Applied to aesthetic debate and the promulgation of standards of literary taste and methods of critical analysis, hegemony--this value neutral term--is doubly suggestive, revealing the structure and stakes of a struggle in which the vocabulary of value is anything but neutral. First, continuous with Gramsci's use of the concept, it suggests the general importance for literature, as for culture generally, of the activities of a relatively small, elite group of men and women--novel writers and novel critics--elite by virtue of participation in the Arts, if not also by class origin. Their efforts order aesthetic perception and production through persuasion more than force, drawing "'spontaneous' consent" by "posing all the questions around which the struggle rages."[26] Second, focusing more tightly upon the activities of those already singled out by their ambition and opportunity to shape literary values, the concept of hegemony, applied in a homologous way, suggests the extent to which the dominant values of this elite group, which in turn dominate culture generally, are the subject of internecine conflict and debate. If anything, the ability to persuade and put oneself in a position to "pose all the questions about which the struggle rages," is more dispositive in this narrow elite where all are more or less on an equal footing than throughout culture generally, where persuasion depends upon having already secured access to guarded educational, publishing, and advertising institutions.[27]

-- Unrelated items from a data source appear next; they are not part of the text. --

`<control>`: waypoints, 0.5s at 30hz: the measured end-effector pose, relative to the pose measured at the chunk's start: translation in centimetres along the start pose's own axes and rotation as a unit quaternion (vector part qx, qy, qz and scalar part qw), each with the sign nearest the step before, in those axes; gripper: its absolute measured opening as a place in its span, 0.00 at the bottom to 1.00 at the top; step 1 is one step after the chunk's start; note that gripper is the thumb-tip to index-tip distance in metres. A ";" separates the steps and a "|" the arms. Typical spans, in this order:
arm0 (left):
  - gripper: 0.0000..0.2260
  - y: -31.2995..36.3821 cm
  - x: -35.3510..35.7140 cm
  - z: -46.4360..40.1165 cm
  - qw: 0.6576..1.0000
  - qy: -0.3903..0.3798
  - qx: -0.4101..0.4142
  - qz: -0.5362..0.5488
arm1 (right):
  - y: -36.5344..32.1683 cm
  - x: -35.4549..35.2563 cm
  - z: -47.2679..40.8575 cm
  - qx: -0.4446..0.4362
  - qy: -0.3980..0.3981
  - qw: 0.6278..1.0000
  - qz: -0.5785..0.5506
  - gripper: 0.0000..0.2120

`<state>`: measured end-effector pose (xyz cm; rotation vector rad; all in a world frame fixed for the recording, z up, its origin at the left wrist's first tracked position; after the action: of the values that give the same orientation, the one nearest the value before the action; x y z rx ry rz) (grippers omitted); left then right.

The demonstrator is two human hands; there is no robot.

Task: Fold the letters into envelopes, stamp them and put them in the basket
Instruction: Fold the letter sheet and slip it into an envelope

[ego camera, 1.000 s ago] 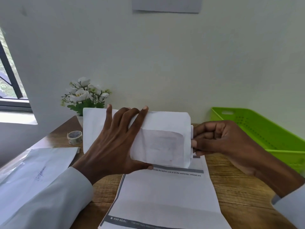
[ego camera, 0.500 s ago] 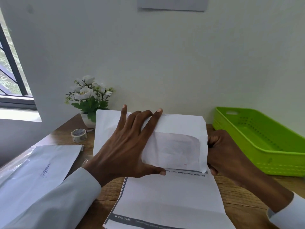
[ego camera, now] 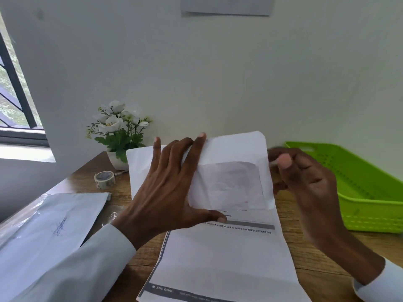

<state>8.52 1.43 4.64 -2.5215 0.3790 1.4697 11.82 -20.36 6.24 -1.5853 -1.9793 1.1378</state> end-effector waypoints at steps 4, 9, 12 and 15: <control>0.60 -0.1 -0.8 -0.1 0.998 0.050 -0.030 0.037 | 0.4 1.8 0.5 0.073 -0.089 0.992 -0.049 0.31; 0.61 0.4 -2.4 0.1 0.987 0.121 -0.014 0.100 | -0.8 2.6 0.7 0.057 -0.022 0.998 -0.029 0.05; 0.53 0.4 -3.0 0.2 0.978 0.168 0.004 0.126 | -2.7 1.6 0.2 -0.047 0.047 0.998 0.003 0.03; 0.39 0.0 -2.9 0.3 0.969 0.210 0.017 0.131 | -5.0 0.6 0.3 -0.169 0.065 0.968 0.173 0.09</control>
<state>6.85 1.83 7.03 -2.8312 0.8231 0.9714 8.18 -20.11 9.77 -2.1890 -1.9339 0.8079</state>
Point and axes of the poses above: each hand's wrist, its own z-axis away from the middle knuckle, its own x-axis out of the palm, y = z × x, the point moved 4 cm from there along -z, towards the middle knuckle, and after that the axes turned 15 degrees about -y, right-handed, at the moved point
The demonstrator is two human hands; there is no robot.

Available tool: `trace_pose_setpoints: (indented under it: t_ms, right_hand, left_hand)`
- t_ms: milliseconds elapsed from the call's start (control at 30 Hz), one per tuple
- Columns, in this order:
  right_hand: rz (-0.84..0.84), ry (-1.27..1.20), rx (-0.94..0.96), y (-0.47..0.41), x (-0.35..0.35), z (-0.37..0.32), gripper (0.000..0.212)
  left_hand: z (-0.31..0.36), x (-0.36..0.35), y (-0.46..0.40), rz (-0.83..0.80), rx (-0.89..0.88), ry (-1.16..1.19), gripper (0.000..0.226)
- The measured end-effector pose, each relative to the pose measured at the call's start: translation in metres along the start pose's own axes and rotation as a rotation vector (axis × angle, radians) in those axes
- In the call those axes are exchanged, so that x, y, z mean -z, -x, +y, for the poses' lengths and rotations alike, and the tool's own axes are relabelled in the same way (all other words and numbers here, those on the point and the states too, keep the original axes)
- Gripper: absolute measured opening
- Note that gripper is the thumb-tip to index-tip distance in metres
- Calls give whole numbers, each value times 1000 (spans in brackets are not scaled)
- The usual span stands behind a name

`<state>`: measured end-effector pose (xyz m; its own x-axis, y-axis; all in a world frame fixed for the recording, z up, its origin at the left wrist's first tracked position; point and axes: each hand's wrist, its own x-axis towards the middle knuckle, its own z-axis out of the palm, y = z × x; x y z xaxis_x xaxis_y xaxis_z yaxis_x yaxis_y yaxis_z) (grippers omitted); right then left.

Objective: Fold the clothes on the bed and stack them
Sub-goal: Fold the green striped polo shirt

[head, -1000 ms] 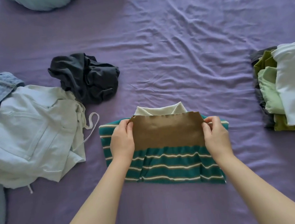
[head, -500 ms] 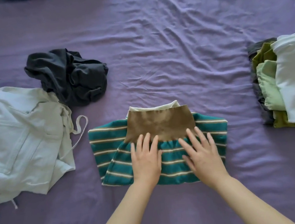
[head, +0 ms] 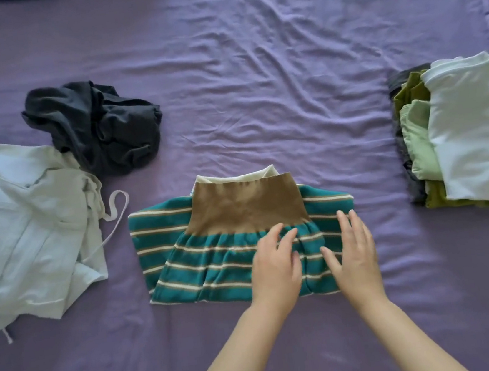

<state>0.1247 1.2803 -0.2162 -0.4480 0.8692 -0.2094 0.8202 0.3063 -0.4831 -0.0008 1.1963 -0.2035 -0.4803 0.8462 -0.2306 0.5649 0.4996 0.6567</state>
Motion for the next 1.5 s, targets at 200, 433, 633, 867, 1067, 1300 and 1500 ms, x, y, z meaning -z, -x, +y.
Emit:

The concept of hegemony allows us to focus upon mediating debates and institutions which shape the history of the "historical genre" without granting credence to participants' claims to represent and embody the forces of social, economic, and general cultural history. Whatever emerging consensus we may detect among the modern novel's critical advocates and practitioners is a precipitate of a multidimensional struggle for authority, ranging across publishing, critical, and literary institutions. In the early decades of the twentieth century, the nature of "High Art", aesthetic value, the canon, and the tradition was contested. The future of literature was, so to speak, up for grabs.[28] My focus is somewhat provincial, upon the British-American branch of that broad "modernist" debate. The legacy of that struggle is Scribner's, Knopf, "New Criticism" in all its varieties, and the canonization of such figures as T. S. Eliot, James Joyce, F. Scott Fitzgerald, and Ernest Hemingway.[29] The task of literary history is to return to the scene of the aesthetic battle of the early twentieth century, analyze the disposition of forces in their original strength, and narrate the series of mediations that brought about the formation of "Modern Literature" as we know it. Specifically, this return entails the recovery of competing modernist voices, pushed aside and obscured by the eventual hegemony of what, for the contributory parts played by certain critical and literary innovations of the 1920s and 1930s, I call with deliberate prolepsis "New Critical modernism."